Addressing a conference on the NDP in Westport, Co Mayo, Mr Jim Power, group chief economist with Friends First, said the Republic still had Third World roads, alongside struggling education and health services.
For the remainder of the NDP, expensive infrastructure programmes should be delivered only according to what was desirable and what represented value for money, Mr Power said. In this respect, he was glad to note "the Bertie Bowl had been given a decent Christian burial".
He said that only 30km of the planned 711km of inter-urban roads had been completed by June of this year, but he acknowledged that this figure may not be indicative, as another 600km of roads were at the planning stages or in construction. Large road projects are typically two to three years in the planning stages, and delivery of more projects might be expected later in the plan.
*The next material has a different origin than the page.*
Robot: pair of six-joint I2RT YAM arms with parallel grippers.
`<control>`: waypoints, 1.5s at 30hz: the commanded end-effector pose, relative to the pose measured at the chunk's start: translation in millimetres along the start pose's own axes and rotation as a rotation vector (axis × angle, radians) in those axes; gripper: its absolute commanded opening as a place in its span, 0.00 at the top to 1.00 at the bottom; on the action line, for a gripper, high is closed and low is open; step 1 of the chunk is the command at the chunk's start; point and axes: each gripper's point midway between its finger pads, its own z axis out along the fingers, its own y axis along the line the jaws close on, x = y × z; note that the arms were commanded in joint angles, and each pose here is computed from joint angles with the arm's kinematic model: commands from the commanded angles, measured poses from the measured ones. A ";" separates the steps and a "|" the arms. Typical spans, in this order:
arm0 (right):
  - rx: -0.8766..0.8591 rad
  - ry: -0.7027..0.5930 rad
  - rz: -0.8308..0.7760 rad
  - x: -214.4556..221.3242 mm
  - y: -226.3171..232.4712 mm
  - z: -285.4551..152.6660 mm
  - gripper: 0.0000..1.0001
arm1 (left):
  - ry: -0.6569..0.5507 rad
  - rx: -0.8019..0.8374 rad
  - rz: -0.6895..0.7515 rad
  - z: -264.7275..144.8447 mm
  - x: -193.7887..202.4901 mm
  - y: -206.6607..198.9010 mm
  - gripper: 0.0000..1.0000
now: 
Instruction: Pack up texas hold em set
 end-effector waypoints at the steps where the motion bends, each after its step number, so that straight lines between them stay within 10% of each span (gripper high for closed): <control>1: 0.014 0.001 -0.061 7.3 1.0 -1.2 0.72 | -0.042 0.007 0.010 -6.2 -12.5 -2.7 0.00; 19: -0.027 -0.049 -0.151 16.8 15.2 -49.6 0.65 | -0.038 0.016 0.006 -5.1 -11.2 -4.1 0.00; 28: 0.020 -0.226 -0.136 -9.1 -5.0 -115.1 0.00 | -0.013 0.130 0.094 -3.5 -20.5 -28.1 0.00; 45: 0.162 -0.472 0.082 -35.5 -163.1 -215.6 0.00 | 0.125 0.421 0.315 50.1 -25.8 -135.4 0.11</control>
Mr Power said progress on waste management infrastructure was "ridiculously slow", while he said he had been unable to "even get the figures" from the Government relating to the deployment of broadband telecommunications access in the regions
Mr Redmond O'Donoghue, group chief executive officer of Waterford Wedgwood, also criticised the pace of new road development. He said traffic gridlock, energy waste, and poor infrastructure were damaging industry and costing the same levels of money which should be spent to upgrade these services.
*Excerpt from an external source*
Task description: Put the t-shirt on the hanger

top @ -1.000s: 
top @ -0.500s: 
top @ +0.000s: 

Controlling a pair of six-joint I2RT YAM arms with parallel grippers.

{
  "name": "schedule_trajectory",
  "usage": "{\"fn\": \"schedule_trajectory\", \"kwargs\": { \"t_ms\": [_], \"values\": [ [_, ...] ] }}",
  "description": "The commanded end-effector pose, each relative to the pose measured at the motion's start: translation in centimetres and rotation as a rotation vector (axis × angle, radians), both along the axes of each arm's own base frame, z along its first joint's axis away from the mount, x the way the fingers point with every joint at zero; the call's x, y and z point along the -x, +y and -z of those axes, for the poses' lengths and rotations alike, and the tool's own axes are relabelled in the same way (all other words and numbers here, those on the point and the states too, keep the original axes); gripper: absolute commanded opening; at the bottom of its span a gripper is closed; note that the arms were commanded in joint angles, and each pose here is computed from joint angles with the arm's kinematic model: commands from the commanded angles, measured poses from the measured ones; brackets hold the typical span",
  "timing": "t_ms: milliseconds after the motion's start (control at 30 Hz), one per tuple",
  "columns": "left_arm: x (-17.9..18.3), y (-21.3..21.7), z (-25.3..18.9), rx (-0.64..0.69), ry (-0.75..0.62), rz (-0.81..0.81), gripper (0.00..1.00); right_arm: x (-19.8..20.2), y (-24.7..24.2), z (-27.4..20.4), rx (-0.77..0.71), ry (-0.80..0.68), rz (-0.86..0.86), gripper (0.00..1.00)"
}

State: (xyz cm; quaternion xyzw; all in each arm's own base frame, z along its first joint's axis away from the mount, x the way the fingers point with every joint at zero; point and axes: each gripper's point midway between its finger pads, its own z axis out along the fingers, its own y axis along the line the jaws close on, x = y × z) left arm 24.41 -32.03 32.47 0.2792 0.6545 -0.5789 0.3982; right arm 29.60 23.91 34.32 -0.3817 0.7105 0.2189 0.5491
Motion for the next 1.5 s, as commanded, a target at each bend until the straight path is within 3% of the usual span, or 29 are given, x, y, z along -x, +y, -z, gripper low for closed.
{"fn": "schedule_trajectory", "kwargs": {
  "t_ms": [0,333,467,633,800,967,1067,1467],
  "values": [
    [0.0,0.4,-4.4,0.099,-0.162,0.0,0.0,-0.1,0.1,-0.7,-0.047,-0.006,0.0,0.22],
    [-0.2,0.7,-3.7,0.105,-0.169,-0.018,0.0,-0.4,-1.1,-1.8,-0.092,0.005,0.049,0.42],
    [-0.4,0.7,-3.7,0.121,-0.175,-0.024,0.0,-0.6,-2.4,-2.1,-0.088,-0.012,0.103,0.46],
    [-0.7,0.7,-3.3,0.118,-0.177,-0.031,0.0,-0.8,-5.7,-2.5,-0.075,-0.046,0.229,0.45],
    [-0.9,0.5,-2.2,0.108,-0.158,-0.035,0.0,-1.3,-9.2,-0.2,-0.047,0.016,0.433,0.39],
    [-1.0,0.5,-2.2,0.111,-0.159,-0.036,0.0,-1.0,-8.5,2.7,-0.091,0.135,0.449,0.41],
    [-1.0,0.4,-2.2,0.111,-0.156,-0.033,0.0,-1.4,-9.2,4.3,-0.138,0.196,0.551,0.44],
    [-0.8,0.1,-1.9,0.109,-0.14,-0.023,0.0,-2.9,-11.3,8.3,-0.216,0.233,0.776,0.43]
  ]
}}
"We can decide whether we want to pay for it on a drip-by-drip basis or we can make the investment that effects a quantum leap for our physical infrastructure over the next five years or so."
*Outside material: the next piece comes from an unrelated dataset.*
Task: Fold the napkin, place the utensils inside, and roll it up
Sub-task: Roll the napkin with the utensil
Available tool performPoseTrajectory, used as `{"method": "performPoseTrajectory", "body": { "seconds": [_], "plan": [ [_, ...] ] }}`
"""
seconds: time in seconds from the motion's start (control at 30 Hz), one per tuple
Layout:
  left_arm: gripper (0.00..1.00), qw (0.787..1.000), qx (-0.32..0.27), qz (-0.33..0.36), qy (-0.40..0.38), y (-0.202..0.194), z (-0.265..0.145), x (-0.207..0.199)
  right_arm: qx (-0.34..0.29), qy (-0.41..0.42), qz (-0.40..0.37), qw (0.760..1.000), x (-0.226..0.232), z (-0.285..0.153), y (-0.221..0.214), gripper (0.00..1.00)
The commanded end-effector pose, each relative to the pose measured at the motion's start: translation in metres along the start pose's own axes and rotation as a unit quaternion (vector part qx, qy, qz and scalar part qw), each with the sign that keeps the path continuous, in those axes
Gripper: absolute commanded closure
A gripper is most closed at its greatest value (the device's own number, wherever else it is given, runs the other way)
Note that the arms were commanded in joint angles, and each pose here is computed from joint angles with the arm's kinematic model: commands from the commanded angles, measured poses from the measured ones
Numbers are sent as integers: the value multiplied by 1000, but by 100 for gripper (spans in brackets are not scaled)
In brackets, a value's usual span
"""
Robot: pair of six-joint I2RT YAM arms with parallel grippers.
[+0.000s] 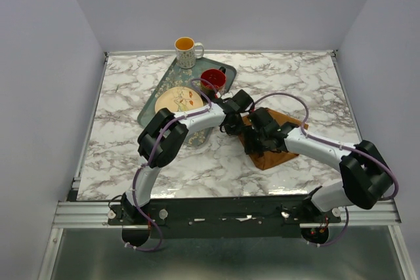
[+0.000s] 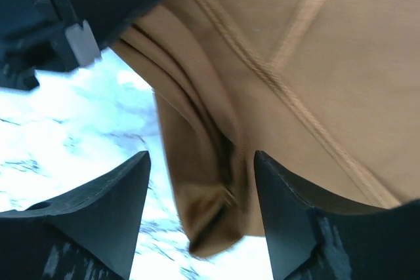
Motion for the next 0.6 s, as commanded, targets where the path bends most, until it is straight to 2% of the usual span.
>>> {"method": "performPoseTrajectory", "body": {
  "seconds": [0.0, 0.13, 0.3, 0.57],
  "plan": [
    [100, 999, -5, 9, 44, -6, 7, 18, -48, -31, -18, 998, -7, -33, 17, 26],
    [100, 999, -5, 9, 43, -6, 7, 17, -48, 9, -32, 998, 3, -32, 12, 26],
    [100, 999, -7, 9, 45, -6, 7, 19, -37, 2, -39, 999, 4, -18, 8, 27],
    [100, 999, -5, 8, 42, -6, 7, 17, -17, -8, -48, 999, 12, 3, 0, 35]
  ]
}}
Point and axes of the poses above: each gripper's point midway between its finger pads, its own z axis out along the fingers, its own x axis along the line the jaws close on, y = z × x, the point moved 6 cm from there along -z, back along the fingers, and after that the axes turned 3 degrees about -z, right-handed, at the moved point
Economist Mr Jim O'Leary, of the National University of Ireland Maynooth, said a funding gap of about €11 billion was emerging in the plan's economic and social infrastructure elements alone.
He said part of this gap could be bridged by stricter controls, such as fixed-price contracts for road-building and fewer changes to project scope and design.
While public-private partnership ventures had been suggested by Government, Mr O'Leary said the State's lack of experience or progress in this area meant it was unlikely to secure more than the €2.5 billion already forecast. He concluded that the only real prospect of completing the programme was in securing additional funding from the Exchequer.
The chief executive of the National Roads Authority, Mr Michael Tobin, said it would be helpful if the authority was given multi-annual budgets over the coming years, to allow "certainty" with the multi-annual projects being developed. It would also be helpful if the NDP was extended a few years, he added.
Independent TD for Sligo-Leitrim, Ms Marian Harkin, said the plan was "a fraud" in its commitment to balanced regional development. She instanced the lack of motorways in the northwest and in a region from Galway to Dundalk as an example of the many inequalities in the plan, and was supported by a number of speakers who complained of the conditions of road access to the conference venue, Westport. Mr Ian Lumley, heritage officer with An Taisce, also criticised the roads programme which, he said, "promoted car-dependent lifestyles".